ABOUT THIS EXERCISE: Look below for the line containing "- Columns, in"; from there through the line containing "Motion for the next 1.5", both lines included, please set down each line exactly and nothing else.

+++ RECORDS TO PROCESS +++

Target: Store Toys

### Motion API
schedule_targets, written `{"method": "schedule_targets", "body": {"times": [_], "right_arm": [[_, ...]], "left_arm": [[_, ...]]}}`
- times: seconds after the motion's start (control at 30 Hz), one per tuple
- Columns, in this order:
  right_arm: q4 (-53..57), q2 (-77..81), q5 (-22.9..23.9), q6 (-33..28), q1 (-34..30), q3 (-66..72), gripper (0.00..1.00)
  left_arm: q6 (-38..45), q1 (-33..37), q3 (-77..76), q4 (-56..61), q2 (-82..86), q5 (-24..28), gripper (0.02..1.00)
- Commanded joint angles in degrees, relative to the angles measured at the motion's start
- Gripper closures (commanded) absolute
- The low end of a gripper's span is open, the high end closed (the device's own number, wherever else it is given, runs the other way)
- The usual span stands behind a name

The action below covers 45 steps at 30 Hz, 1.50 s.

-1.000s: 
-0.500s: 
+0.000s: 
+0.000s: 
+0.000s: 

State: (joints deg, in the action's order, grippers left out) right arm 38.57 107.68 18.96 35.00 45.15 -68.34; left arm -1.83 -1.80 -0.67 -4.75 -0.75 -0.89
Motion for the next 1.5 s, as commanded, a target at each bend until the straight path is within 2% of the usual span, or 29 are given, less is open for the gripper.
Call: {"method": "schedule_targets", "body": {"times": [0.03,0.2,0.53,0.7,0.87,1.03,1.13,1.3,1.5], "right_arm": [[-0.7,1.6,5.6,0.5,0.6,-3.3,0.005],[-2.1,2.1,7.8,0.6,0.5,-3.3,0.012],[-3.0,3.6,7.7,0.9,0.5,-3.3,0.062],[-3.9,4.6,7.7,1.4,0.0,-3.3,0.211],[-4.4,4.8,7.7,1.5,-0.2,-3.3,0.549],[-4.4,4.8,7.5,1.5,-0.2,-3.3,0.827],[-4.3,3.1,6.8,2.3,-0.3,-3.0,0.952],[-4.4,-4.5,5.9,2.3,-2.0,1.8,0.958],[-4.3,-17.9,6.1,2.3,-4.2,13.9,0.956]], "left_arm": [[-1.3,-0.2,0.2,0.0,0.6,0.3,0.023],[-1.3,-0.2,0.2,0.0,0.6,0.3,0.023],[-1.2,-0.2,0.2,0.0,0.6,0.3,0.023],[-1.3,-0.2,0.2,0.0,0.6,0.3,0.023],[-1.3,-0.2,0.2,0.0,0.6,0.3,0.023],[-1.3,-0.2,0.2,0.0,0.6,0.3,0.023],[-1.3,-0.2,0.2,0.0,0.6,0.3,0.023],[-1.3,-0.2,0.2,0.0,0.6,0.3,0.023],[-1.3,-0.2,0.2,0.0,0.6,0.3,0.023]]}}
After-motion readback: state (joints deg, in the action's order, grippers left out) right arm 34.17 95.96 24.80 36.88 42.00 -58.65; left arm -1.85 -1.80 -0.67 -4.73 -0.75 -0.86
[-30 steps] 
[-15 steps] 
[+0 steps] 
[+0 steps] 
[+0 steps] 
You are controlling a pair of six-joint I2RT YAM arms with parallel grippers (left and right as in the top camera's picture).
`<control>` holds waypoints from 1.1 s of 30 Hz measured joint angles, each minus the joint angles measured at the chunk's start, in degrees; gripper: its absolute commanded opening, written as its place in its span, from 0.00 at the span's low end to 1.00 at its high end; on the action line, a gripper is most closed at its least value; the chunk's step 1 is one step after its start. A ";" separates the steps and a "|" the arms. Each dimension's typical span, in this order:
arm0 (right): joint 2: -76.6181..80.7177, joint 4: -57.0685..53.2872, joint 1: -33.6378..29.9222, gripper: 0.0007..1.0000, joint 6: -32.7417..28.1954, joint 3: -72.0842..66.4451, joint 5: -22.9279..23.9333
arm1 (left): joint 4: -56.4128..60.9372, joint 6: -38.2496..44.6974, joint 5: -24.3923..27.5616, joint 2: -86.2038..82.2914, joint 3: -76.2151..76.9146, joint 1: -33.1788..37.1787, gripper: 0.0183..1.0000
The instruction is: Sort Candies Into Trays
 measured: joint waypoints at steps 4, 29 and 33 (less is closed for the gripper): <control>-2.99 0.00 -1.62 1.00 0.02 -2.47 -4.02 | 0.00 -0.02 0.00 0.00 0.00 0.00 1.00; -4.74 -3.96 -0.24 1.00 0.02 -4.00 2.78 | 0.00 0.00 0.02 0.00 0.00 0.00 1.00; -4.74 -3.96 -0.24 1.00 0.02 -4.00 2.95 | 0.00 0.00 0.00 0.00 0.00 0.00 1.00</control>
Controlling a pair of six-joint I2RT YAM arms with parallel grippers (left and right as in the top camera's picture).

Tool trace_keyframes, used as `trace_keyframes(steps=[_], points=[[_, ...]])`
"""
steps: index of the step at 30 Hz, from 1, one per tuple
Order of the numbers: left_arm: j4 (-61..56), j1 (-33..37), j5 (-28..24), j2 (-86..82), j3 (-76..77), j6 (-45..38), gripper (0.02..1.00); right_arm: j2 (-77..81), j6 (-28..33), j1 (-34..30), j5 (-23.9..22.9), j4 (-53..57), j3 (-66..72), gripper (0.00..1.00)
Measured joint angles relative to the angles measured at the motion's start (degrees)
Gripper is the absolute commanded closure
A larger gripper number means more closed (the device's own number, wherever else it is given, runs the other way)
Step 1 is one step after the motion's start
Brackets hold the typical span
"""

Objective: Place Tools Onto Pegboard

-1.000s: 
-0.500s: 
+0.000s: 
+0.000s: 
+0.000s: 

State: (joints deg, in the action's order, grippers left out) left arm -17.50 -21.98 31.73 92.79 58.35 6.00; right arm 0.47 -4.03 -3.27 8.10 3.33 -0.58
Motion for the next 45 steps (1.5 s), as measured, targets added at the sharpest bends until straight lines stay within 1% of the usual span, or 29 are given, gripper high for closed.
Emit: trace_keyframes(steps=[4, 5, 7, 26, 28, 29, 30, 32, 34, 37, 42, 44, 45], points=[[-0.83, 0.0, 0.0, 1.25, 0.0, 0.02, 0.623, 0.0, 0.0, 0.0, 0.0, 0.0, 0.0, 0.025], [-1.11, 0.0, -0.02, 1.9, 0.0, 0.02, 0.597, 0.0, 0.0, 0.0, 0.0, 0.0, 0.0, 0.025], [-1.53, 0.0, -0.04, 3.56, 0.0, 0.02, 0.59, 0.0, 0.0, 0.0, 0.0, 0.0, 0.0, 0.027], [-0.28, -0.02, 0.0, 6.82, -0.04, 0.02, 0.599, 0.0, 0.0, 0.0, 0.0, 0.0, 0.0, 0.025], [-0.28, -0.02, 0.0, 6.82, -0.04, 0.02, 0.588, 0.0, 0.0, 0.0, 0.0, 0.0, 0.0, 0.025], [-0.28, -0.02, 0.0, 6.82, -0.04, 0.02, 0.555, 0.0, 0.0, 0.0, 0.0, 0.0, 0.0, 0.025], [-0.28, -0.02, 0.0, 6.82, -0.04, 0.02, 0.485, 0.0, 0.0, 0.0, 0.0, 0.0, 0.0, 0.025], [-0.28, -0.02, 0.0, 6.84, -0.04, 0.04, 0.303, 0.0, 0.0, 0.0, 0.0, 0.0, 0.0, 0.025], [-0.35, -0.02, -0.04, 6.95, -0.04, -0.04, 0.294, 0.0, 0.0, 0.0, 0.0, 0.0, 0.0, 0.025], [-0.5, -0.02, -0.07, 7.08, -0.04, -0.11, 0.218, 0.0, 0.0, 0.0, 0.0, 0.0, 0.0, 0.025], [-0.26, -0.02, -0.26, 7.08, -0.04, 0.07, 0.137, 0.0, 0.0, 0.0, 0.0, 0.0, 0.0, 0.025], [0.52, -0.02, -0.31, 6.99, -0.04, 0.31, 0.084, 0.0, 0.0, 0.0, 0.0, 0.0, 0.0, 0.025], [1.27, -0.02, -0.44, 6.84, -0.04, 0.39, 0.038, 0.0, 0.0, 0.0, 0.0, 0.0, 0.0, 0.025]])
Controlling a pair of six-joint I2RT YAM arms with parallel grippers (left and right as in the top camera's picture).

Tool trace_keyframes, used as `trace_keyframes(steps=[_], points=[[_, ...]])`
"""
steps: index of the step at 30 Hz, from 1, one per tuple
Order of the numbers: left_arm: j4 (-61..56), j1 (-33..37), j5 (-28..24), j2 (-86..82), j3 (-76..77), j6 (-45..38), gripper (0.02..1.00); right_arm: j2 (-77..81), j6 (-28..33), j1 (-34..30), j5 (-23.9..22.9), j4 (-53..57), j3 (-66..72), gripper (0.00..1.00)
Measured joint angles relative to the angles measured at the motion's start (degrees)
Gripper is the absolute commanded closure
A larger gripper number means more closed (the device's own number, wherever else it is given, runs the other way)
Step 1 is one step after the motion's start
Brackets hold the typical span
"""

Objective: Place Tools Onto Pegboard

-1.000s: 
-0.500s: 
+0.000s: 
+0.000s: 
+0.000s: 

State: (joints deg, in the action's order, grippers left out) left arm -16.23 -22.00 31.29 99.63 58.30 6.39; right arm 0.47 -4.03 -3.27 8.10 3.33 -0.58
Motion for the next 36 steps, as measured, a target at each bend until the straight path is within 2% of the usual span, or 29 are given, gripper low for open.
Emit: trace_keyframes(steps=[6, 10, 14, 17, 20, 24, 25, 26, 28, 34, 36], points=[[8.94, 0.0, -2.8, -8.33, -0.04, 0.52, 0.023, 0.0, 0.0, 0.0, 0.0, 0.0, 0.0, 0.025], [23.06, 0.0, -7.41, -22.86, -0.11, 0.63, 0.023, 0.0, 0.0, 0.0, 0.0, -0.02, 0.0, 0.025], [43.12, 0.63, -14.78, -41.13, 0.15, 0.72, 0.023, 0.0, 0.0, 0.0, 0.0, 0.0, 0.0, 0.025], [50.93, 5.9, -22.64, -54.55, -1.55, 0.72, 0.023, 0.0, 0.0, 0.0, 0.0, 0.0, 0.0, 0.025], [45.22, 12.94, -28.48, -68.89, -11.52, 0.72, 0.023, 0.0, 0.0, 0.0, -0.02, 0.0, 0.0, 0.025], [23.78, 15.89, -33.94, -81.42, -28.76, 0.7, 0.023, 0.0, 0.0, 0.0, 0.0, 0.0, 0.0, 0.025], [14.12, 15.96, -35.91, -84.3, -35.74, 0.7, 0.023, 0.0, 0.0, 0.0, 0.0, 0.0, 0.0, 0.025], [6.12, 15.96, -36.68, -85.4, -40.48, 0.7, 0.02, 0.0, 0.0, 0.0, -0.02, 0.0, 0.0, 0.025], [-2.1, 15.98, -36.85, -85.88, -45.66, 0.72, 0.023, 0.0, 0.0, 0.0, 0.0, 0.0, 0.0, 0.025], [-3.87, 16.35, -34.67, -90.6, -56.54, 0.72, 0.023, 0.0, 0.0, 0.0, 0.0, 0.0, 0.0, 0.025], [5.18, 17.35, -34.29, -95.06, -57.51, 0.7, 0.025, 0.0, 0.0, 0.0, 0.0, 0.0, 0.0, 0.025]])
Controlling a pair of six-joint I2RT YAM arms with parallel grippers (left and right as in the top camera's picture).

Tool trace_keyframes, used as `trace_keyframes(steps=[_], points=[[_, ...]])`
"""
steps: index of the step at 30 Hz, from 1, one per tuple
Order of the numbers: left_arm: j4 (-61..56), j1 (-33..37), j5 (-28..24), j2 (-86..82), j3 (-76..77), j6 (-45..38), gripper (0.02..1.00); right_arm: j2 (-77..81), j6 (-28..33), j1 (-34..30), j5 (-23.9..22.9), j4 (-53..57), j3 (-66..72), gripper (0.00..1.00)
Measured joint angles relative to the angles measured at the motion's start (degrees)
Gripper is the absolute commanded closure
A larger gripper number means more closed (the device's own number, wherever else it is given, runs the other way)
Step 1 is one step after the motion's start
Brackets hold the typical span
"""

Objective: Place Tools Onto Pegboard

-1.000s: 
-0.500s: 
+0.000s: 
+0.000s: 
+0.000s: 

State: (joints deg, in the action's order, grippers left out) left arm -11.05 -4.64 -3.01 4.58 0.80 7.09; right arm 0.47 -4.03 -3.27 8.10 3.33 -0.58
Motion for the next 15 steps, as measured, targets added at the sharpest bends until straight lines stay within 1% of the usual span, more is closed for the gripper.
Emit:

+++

EXERCISE OUTPUT:
- Columns, in this order:
  right_arm: q4 (-53..57), q2 (-77..81), q5 (-22.9..23.9), q6 (-33..28), q1 (-34..30), q3 (-66..72), gripper (0.00..1.00)
  left_arm: q6 (-38..45), q1 (-33..37), q3 (-77..76), q4 (-56..61), q2 (-82..86), q5 (-24..28), gripper (0.02..1.00)
- Commanded joint angles in degrees, relative to the angles measured at the motion's start
- Gripper closures (commanded) absolute
- The low end of a gripper's span is open, the high end closed (the device's own number, wherever else it is given, runs the other way)
- The usual span stands behind a name

The action below covers 45 steps at 30 Hz, 1.50 s.

-1.000s: 
-0.500s: 
+0.000s: 
+0.000s: 
+0.000s: 

State: (joints deg, in the action's order, grippers left out) right arm 38.57 107.68 18.96 35.00 45.15 -68.34; left arm -1.83 -1.80 -0.67 -4.75 -0.75 -0.89
Motion for the next 1.5 s, as commanded, a target at each bend until the straight path is within 2% of the usual span, or 29 are given, less is open for the gripper.

Besides this answer, nothing more is needed.